[WHAT IS EXPECTED] Search the records below for "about"; copy each line that has it.

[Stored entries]
-- Opening Marker --
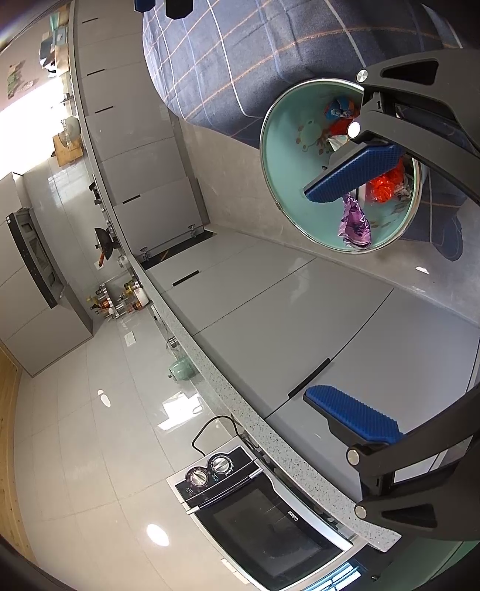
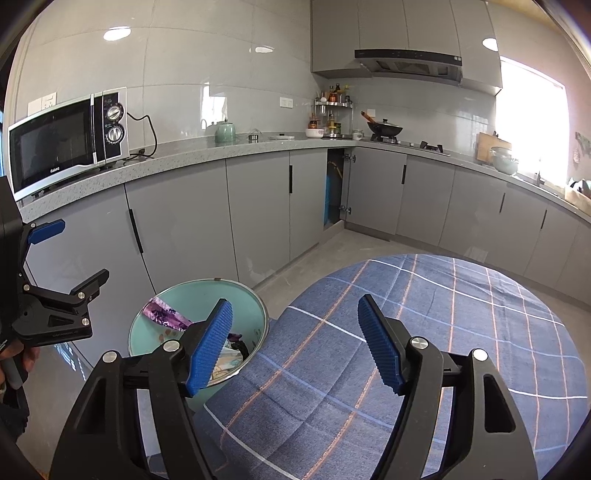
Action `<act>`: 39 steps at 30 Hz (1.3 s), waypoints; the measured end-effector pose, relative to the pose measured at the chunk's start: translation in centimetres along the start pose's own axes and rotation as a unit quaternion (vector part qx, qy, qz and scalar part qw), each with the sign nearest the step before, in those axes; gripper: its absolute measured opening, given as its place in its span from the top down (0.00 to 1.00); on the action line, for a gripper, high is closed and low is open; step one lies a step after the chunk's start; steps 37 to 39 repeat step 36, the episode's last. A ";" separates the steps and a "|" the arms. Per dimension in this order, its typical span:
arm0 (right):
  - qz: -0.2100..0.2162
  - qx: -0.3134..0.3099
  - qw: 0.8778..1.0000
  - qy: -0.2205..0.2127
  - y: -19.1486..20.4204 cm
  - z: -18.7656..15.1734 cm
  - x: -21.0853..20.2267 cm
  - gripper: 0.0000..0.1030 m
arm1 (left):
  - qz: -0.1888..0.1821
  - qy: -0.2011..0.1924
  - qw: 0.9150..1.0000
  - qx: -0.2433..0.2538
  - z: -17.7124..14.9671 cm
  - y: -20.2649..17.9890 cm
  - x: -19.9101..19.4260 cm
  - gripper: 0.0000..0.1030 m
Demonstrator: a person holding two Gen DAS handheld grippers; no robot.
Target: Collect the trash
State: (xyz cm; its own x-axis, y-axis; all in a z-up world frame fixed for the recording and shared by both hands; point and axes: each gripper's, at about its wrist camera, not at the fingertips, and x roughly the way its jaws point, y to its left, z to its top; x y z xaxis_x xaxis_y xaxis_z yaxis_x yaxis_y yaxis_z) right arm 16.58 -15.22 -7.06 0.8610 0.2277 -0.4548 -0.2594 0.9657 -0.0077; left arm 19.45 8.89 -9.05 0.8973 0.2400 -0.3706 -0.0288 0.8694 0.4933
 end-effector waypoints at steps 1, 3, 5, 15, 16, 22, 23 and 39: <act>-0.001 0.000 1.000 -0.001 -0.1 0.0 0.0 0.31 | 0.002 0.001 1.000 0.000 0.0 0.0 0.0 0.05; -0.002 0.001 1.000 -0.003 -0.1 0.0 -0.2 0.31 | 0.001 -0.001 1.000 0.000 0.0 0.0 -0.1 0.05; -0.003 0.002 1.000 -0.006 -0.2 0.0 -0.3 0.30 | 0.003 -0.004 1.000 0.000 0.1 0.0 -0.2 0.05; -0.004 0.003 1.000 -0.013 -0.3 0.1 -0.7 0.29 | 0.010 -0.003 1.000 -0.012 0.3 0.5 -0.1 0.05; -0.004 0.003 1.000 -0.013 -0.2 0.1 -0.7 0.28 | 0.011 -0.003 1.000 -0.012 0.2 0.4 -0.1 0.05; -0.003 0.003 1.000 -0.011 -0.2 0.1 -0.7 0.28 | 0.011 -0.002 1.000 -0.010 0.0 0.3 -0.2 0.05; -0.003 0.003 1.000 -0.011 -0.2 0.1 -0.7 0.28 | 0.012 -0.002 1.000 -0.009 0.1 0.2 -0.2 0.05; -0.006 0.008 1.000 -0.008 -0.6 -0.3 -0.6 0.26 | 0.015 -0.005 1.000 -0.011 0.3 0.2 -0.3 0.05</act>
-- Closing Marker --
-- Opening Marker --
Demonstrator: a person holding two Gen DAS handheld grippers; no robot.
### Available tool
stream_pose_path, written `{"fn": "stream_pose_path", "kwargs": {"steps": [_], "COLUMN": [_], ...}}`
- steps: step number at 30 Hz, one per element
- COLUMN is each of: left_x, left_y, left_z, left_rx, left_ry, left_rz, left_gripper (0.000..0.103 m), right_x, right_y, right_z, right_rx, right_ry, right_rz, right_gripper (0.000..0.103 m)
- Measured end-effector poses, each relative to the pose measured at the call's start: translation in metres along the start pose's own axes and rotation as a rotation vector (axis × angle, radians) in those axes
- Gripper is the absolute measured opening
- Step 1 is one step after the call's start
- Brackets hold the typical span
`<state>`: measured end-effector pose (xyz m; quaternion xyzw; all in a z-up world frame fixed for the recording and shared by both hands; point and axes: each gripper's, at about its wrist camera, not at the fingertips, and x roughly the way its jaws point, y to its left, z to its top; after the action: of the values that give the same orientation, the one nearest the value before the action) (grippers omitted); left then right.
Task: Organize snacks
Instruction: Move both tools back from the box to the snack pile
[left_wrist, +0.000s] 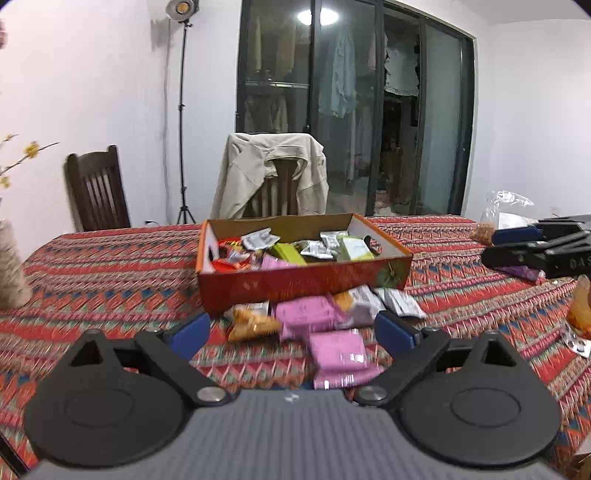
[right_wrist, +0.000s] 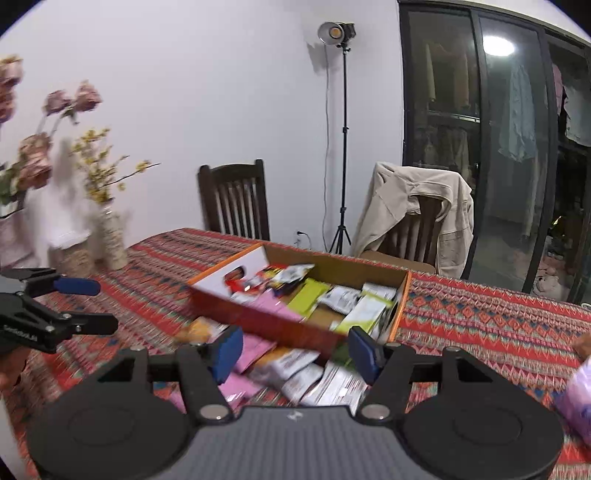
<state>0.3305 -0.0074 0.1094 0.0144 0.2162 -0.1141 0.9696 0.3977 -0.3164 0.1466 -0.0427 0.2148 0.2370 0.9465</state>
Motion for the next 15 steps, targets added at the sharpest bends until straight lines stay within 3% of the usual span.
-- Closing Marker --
[EXERCISE SOLUTION]
State: (xyz cm; its own x-axis, y-axis; all in a z-up world frame fixed for the recording and shared by both hands; point and axes: each gripper's, at about its wrist camera, not at the fingertips, and x roughly the way its jaws point, y to its left, z to its top; x y z xaxis_x xaxis_y xaxis_z yaxis_x yaxis_y yaxis_z) right arm 16.58 -15.22 -7.06 0.8610 0.2277 -0.4548 -0.2594 0.9657 -0.0077; left arm 19.45 8.89 -9.05 0.8973 0.2400 -0.3706 -0.0288 0.8694 0.4933
`<state>`: measured end-effector pose (xyz m; quaternion xyzw; all in a z-up world frame fixed for the recording and shared by both hands; point and axes: each gripper's, at about its wrist camera, not at the fingertips, and x roughly the way its jaws point, y to its left, z to its top; after the action: of the values that give the same orientation, the one nearest the value before the action) (grippers omitted); left then right.

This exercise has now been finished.